I understand exactly how you feel. Although we are not a "step" family, our 11 year-old daughter acts out simlarly and has since she was 5 years old. Counseling is helpful but must be accepted by all parties or it gets fruitless. My daughter is on medication and this does help with her ADHD, oppositional defiant outbursts, etc. Even though she is both our child we go through the hitting, name calling, defiance etc and then later will have the sweetest child (like living with Dr. Jeckyl and Mr. Hyde). Some things that have helped us are consistency. Say what you mean and follow through. Warn once and then do it. Rewarding good behavior and trying to ignor the bad behavior (this is a hard one and sometimes you cannot ignor it). Setting up routines and structure. Try and spend one to one time with her and have fun together. Sometimes you have to just outlast her acting out and not react to it. A good book we have been given is "SOS Help For Parents" by Lynn Clark.

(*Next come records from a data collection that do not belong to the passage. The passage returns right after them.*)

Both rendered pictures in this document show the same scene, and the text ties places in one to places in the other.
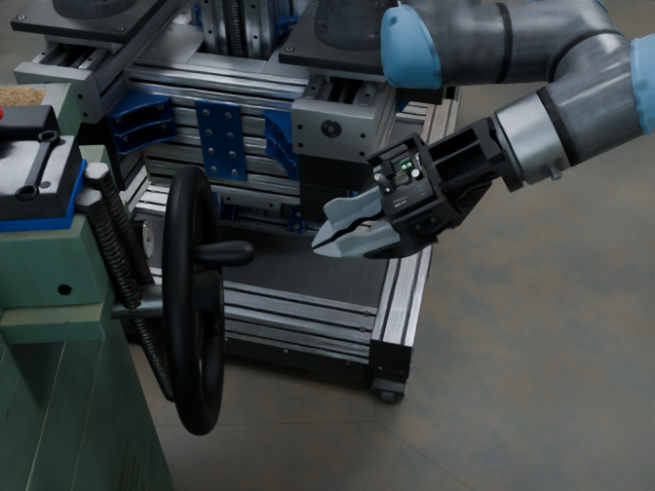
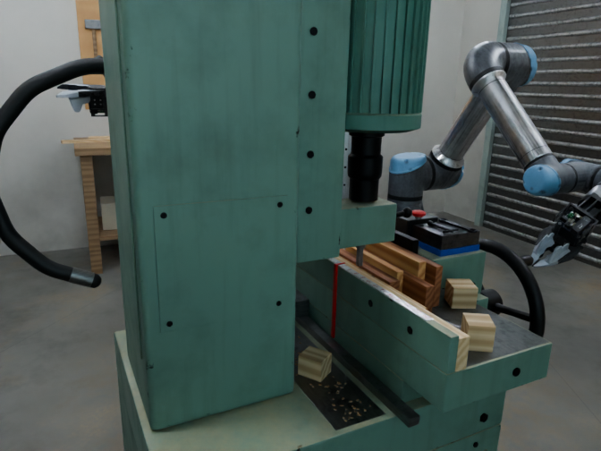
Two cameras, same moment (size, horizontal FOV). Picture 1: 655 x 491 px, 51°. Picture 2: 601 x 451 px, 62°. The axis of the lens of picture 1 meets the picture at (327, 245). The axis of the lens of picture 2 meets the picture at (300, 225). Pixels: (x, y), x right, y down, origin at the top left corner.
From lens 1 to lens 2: 96 cm
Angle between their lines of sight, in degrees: 34
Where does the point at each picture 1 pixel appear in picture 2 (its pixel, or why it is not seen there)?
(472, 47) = (567, 174)
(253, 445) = not seen: outside the picture
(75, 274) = (478, 275)
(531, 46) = (581, 174)
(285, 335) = not seen: hidden behind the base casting
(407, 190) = (580, 221)
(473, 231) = not seen: hidden behind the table
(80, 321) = (481, 300)
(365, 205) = (547, 242)
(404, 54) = (550, 178)
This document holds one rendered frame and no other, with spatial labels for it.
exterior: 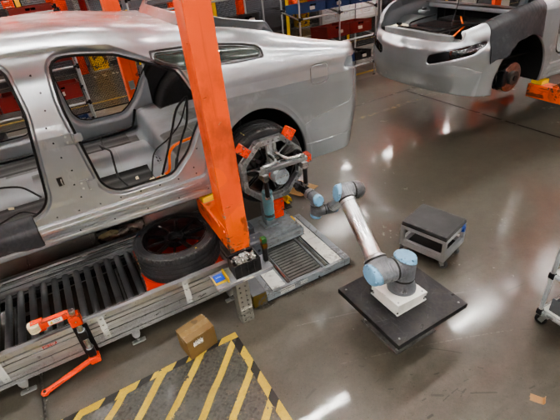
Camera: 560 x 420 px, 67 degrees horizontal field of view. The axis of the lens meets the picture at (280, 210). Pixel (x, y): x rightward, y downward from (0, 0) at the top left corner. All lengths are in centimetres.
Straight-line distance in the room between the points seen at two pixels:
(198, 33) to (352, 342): 220
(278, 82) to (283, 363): 204
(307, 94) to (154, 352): 228
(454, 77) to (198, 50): 324
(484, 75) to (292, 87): 241
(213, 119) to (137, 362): 178
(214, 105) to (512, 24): 345
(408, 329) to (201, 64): 200
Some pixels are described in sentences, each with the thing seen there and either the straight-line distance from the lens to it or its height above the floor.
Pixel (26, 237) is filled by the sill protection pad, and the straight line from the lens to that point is 326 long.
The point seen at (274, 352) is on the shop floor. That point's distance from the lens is 308.
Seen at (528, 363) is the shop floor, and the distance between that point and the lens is 325.
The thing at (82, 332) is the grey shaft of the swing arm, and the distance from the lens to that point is 315.
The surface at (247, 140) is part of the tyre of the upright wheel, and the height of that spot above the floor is 112.
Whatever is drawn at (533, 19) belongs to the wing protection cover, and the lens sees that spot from 539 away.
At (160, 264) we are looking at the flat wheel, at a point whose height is 47.
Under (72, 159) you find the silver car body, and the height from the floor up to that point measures 131.
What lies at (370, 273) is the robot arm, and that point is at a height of 61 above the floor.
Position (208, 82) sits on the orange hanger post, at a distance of 253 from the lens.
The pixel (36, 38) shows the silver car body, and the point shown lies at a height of 202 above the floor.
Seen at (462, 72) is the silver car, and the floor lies 103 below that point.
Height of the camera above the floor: 241
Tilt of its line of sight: 33 degrees down
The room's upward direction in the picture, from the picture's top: 6 degrees counter-clockwise

Set clear expectations for her and let her know what they are and the rewards and consequences for them are. Try and do this when things are calm and not in the middle of a battle. Help her find ways to stop herself when she gets on that path and "turn around". In my daughter's case, when she gets going in the defiance at times she reaches a point where she doesn't even know what she is doing. At times if we say, Emily, Stop. You are going down a path you don't want to be on. It is time to change directions (or whatever words you want to make). The goal is to get her to recognize when her behavior is out of control and stop it before she totally loses it and begins hitting, etc. Ask her what is going on when she gets this way and what she was thinking. It doesn't always work for us but this had averted many a huge disaster in our household. It also puts the responsibility for controling her anger on her. Let her know that its okay to feel anger over something but help her find ways to acceptably express it. This is where counseling can be so vital for her and the whole family.

S.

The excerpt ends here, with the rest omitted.